On the organizational level, we've seen that companies are less interested in generic PM training, and more drawn to training solutions that are tailored to one industry, one company, one culture: theirs.
Now, it's long been a matter of pride with project management experts that PM itself is a generalist. Project managers are fond of boasting, "have PMP will travel." that their skills apply just as easily to an IT project as to construction or a lunar landing. That may be true--certainly the basic techniques of PM are industry-agnostic--but if I were a CEO I'd want to be sure the lessons I was paying for were lessons immediately applicable to my business. Wouldn't you?

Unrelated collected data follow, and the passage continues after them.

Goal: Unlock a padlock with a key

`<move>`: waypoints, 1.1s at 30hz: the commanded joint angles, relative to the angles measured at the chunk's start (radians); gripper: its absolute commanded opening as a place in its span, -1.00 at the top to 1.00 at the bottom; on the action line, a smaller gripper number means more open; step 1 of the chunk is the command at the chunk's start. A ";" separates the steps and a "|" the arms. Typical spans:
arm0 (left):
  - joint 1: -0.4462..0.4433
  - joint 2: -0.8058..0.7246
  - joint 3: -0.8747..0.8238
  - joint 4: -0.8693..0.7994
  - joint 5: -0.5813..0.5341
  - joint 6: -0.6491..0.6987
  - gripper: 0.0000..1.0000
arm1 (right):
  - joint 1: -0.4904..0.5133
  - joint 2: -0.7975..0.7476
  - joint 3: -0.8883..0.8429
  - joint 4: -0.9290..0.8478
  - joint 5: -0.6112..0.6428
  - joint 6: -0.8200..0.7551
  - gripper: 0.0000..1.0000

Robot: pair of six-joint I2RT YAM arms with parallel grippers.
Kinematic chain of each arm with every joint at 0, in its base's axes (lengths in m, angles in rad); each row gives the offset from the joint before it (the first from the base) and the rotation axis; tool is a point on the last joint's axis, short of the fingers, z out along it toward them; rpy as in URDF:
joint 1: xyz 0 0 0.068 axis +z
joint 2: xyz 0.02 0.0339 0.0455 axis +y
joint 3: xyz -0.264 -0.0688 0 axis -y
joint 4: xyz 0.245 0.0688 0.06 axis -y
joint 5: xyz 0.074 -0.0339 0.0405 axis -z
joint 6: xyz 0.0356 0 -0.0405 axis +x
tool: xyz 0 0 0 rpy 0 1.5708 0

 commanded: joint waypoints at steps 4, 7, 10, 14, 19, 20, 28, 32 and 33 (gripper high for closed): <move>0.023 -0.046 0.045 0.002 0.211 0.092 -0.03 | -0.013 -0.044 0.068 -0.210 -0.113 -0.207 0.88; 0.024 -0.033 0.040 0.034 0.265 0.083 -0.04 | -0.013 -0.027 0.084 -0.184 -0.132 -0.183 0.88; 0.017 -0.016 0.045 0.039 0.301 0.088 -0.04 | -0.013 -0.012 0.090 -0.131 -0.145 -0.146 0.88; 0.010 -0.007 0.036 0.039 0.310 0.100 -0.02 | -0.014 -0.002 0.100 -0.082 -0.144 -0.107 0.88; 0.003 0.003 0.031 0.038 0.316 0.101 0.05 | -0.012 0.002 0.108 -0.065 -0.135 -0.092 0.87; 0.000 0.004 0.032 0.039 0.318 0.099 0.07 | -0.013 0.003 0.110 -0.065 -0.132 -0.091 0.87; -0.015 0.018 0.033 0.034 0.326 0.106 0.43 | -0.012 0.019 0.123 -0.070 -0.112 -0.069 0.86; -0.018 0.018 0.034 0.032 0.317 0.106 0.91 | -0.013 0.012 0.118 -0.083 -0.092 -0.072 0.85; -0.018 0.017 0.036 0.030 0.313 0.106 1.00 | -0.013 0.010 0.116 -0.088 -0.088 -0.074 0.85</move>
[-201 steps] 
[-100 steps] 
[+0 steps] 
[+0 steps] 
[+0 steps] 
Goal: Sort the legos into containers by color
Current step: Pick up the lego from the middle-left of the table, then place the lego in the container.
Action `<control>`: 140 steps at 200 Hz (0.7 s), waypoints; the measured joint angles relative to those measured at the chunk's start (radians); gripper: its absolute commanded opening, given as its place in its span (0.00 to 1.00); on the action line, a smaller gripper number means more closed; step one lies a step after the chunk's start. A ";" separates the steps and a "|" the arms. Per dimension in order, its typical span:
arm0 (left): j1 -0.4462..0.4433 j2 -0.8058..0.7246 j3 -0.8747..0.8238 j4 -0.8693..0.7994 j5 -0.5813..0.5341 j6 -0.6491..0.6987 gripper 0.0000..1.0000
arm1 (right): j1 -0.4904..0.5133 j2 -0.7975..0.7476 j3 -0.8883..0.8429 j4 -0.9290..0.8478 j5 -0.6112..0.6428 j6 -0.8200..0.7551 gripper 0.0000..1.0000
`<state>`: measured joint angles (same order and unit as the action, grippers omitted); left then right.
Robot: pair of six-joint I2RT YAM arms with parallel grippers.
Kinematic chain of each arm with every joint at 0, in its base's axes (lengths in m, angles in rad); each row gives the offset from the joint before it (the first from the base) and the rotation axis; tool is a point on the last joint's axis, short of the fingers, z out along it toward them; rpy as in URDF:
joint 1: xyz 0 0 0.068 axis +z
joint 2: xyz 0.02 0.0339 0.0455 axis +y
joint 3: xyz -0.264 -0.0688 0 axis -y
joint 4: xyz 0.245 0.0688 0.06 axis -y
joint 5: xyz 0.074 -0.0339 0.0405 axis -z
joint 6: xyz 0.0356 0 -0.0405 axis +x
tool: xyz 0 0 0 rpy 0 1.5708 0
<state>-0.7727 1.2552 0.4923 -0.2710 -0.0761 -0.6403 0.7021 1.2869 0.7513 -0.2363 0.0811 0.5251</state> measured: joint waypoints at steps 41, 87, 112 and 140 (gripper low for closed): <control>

That's why -- and here's another prediction -- project management training will become less oriented to PMP self-study courses, and more "nouveau niche": customized to industry and even to individual organization. Hats off to the curriculum developers (this one's for you, Helene!): they will make all the difference. They make training solutions more nimble, more responsive ... even, you might say, agile.